Exploring the Impact of Node Failures on the Resource Allocation for Parallel Jobs

Title:Exploring the Impact of Node Failures on the Resource Allocation for Parallel Jobs

Authors:Ioannis Vardas, Manolis Ploumidis and Manolis Marazakis

Conference:Euro-Par2021

Tags:failure aware resource allocation, Fault-aware resource allocation, high performance computing, Impact of node failures on MPI parallel jobs, Synthetic node failure trace generation and weibull distribution

Abstract:

Increasing the size and complexity of modern HPC systems also increases the probability of various types of failures. Failures may disrupt application execution and waste valuable system resources due to failed executions. In this work, we explore the effect of node failures on the completion times of MPI parallel jobs. We introduce a simulation environment that generates synthetic traces of node failures, assuming that the times between failures for each node are independently distributed, each node following the same distribution but with different parameters. We also present a resource allocation approach that considers node failure probabilities for various system partitions before assigning resources to a job.
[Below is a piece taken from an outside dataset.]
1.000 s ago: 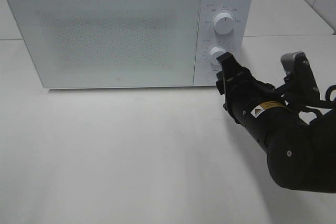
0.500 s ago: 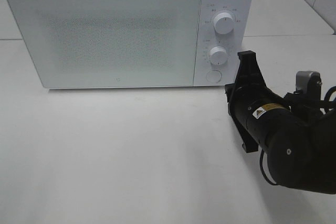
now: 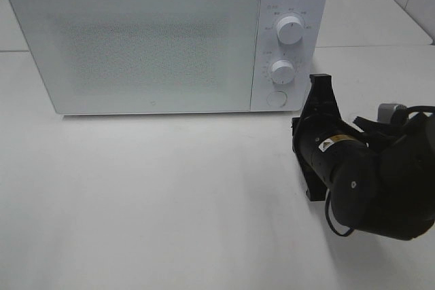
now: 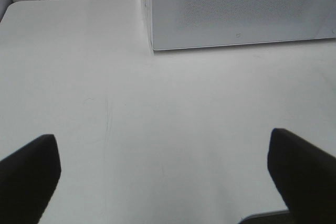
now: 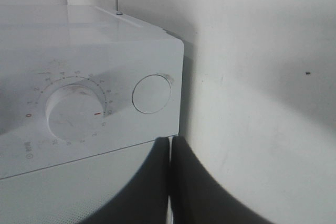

We compare the proposed approach with Slurm's resource allocation and a failure-oblivious heuristic that randomly selects the partition for a job. We present results for a case study that assumes a 4D-torus topology and a Weibull distribution for each node's time between failures. This case study considers several different traces of node failures, capturing different failure patterns. Our results show little benefit for jobs of relatively short duration. For longer jobs though, the decrease in the time needed to complete a batch of identical jobs is quite significant when compared with Slurm or the failure-oblivious heuristic, up to 82% depending on parameters of the simulated trace.